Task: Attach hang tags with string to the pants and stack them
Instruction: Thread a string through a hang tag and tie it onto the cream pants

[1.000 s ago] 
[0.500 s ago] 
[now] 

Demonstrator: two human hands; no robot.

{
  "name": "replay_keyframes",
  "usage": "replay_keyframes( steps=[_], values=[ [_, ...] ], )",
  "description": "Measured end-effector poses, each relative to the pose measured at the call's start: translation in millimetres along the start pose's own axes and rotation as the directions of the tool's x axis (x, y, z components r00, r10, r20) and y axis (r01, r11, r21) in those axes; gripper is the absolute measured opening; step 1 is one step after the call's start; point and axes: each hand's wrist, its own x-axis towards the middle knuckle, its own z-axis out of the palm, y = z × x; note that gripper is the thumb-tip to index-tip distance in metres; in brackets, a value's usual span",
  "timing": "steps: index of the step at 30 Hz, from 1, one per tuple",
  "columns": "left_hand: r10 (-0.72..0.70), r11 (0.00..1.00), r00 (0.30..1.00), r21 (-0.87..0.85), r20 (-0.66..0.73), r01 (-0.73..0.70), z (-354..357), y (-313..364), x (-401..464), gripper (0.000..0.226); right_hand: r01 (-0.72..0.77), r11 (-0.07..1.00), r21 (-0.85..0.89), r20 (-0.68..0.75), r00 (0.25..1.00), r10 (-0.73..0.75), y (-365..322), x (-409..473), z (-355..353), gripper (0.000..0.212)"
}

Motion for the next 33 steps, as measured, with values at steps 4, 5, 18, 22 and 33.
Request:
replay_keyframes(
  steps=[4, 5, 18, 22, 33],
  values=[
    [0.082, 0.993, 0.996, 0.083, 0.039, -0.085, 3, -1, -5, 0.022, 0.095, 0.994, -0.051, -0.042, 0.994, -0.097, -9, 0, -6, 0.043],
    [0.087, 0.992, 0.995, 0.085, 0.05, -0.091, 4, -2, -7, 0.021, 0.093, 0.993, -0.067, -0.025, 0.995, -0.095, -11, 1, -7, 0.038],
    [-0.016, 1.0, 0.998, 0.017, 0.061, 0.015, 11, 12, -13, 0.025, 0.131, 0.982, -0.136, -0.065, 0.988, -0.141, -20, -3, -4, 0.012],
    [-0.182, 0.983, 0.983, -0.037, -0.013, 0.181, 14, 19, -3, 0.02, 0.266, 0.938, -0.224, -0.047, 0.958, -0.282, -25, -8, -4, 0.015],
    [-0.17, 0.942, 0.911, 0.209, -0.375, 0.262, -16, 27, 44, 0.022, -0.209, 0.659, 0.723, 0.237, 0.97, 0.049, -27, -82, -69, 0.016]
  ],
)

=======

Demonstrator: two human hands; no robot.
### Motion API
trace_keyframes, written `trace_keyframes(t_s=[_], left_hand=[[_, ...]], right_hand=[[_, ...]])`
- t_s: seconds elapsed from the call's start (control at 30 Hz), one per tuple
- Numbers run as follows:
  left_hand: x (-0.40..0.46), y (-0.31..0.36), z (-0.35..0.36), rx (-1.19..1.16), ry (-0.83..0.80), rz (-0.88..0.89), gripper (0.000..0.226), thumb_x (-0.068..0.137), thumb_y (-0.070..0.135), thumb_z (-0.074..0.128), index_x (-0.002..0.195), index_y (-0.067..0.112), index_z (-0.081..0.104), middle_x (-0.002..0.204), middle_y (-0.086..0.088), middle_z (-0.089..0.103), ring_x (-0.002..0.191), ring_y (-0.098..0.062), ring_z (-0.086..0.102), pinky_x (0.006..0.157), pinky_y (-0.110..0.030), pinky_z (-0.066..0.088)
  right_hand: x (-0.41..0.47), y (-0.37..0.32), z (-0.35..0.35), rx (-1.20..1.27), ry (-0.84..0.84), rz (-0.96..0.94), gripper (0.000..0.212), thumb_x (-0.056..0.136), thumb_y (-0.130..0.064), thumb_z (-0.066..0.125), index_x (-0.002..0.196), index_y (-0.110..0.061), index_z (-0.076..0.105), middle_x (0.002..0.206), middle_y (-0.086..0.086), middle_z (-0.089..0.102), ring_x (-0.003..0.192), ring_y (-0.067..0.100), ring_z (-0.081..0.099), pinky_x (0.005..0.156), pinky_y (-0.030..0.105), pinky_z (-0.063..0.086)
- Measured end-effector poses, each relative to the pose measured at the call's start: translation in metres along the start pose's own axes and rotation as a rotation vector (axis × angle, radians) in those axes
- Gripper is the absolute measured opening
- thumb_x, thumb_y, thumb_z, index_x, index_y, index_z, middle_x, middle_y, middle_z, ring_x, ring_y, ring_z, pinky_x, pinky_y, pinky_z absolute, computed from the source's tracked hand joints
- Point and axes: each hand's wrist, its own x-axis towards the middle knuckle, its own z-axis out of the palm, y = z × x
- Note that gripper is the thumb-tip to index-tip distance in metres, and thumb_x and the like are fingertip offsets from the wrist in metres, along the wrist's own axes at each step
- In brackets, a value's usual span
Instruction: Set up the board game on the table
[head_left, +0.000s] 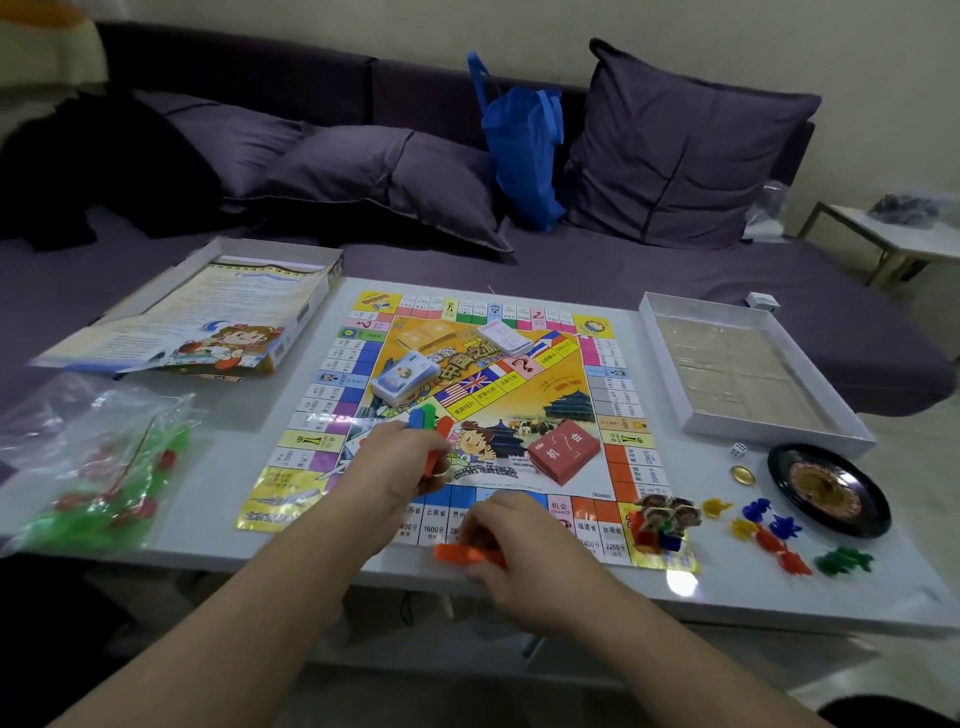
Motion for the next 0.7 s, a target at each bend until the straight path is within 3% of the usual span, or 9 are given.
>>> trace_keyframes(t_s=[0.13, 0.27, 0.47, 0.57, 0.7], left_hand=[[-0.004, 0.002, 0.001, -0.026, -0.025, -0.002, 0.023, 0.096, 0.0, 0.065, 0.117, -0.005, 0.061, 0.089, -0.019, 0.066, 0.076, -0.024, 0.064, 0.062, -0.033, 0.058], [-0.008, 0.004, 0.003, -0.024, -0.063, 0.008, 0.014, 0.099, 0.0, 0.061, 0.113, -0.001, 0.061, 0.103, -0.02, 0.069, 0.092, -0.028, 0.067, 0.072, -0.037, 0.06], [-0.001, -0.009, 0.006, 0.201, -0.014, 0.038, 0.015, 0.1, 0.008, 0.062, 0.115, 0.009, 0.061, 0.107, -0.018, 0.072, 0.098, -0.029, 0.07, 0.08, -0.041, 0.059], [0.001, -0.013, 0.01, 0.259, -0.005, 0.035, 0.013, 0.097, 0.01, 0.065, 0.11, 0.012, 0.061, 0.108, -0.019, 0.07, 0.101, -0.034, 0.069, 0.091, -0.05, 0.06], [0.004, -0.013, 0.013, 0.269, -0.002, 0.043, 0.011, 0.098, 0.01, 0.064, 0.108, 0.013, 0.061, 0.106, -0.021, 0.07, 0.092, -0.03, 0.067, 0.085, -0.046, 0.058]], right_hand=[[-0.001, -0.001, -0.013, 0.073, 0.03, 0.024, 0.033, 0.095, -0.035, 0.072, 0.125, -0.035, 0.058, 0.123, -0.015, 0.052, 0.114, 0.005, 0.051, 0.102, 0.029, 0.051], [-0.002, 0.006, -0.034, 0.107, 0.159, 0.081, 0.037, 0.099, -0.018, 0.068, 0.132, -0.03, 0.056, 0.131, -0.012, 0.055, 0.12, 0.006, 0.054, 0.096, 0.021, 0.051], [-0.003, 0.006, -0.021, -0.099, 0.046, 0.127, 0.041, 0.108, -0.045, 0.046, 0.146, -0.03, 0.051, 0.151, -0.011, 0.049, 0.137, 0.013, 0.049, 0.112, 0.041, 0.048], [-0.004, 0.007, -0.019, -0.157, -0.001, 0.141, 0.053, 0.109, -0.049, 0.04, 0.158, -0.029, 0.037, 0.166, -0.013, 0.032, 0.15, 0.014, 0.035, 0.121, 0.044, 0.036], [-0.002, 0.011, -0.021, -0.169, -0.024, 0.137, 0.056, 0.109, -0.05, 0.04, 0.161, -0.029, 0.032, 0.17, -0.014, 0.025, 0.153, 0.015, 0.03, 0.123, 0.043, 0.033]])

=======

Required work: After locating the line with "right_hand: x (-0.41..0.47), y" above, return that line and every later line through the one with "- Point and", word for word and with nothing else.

Exercise response:
  right_hand: x (-0.41..0.47), y (-0.37..0.32), z (-0.35..0.35), rx (-1.20..1.27), ry (-0.84..0.84), rz (-0.96..0.94), gripper (0.000..0.212), thumb_x (-0.056..0.136), thumb_y (-0.130..0.064), thumb_z (-0.066..0.125), index_x (-0.002..0.196), index_y (-0.110..0.061), index_z (-0.076..0.105), middle_x (0.002..0.206), middle_y (-0.086..0.086), middle_z (-0.089..0.102), ring_x (-0.003..0.192), ring_y (-0.067..0.100), ring_z (-0.081..0.099), pinky_x (0.005..0.156), pinky_y (-0.030..0.105), pinky_z (-0.063..0.086)
- Measured end-effector poses, each relative to the pose measured at the call's start: translation in metres along the start pose's own axes and rotation as a rotation vector (axis × angle, radians) in those axes
- Gripper is the absolute measured opening
- thumb_x, thumb_y, thumb_z, index_x, index_y, index_z, middle_x, middle_y, middle_z, ring_x, ring_y, ring_z, pinky_x, pinky_y, pinky_z absolute, computed from the source's tracked hand joints
- Point and axes: each hand's wrist, its own x-axis towards the middle knuckle, its own z-axis out of the palm, y = z × x

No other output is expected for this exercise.